“I make it a point never to ask them about their past, or talk about what is happening right now, but only contemplate about the future,” says Ajay Mandavi, 47, when we meet at the 17th annual Bharat Rang Mahotsav theatre festival of the National School of Drama, Delhi. Describing his experience of teaching wood-carving at Kanker district jail in North Bastar, Chhattisgarh, the soft-spoken educator had delivered a lecture at the festival session ‘Marginal in the Market of Theatre’.

A proud Gond, he has seen firsthand his home district metamorphose from an underdeveloped but peaceful region into one that is wracked by untold violence. “When I was growing up, we could go anywhere, come back at any time, there was no checking, nothing,” says Mandavi. “It was only after the ’90s that it became what it is now... you can’t step out after dark and more than 10 people can never come together without permission even if it’s for a wedding or any social event.”

Describing himself as a ‘god-gifted artist’, he says he has been working on wood and producing art for as long as he can remember. It was in 2010 that he got an opportunity to teach his skills and simultaneously relinquish his day job in the state’s revenue department. The Collector had summoned Mandavi and his friend after hearing about their innovative idea for a brick kiln. “He asked us to use our skills to teach inmates in the jail. The Collector believed that would be a great route for them to change,” he says. He took along his toolbox and headed to the jail the very next day for his first class with 14 students, all of them undertrials accused of having Maoist links. Today he has more than 350 students, including many with a livelihood they owe to him. “They really took to it.
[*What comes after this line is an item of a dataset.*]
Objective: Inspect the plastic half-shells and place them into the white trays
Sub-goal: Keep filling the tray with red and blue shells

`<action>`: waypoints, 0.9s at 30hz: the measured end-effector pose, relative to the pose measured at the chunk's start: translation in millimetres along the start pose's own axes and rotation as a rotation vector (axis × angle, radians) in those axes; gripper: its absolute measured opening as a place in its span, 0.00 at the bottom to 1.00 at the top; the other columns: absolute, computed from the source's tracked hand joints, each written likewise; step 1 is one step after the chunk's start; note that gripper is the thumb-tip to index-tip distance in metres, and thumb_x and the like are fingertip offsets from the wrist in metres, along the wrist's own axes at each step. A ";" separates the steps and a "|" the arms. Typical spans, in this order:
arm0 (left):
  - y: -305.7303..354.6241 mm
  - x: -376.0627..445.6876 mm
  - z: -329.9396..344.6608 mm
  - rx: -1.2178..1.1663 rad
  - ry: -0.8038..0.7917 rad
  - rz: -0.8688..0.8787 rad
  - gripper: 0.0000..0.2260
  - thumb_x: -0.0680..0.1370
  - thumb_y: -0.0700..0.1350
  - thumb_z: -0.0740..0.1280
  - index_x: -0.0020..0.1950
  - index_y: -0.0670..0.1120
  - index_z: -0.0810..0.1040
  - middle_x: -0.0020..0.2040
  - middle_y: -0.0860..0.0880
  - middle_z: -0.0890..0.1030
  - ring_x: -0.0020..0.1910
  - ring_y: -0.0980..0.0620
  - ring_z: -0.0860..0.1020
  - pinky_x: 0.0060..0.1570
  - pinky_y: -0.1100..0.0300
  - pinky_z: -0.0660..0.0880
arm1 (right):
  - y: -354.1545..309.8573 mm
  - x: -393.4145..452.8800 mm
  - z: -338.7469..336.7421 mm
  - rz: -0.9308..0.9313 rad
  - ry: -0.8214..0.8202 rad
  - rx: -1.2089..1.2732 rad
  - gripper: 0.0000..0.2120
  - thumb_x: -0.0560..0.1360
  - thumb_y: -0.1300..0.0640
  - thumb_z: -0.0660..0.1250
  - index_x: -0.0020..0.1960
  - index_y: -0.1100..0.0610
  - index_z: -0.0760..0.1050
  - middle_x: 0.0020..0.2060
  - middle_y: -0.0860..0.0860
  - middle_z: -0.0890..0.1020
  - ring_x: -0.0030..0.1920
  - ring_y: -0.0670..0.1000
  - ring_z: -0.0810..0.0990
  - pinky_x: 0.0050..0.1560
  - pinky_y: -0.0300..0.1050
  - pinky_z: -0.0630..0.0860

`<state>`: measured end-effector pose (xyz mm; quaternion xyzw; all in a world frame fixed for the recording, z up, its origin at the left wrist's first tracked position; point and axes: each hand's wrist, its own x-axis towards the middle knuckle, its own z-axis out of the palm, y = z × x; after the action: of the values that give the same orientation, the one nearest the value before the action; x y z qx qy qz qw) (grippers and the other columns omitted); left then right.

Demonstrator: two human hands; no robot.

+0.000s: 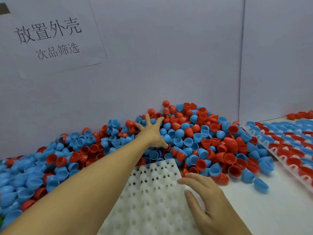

The Gond are great learners and it didn’t take them more than a few weeks to produce good art. A few of them now make a living from wooden calligraphy and have, in turn, taught others in their village.”

He is now preparing for his next big project — a training centre near Anthagad, about 90km from Kanker. “The problem with Bastar is that if you are supporting the police, the Maoists kill you and if you support the Maoists, the police kill you. The tribal people are sandwiched with no way out,” he says, adding fervently, “Art can change, and change for the better.”

His wish is that the state government should buy the artworks made by the inmates and display these in its offices, thereby encouraging them to produce more and make a living out of it. “That way they won’t be forced to take up arms for one side or the other.”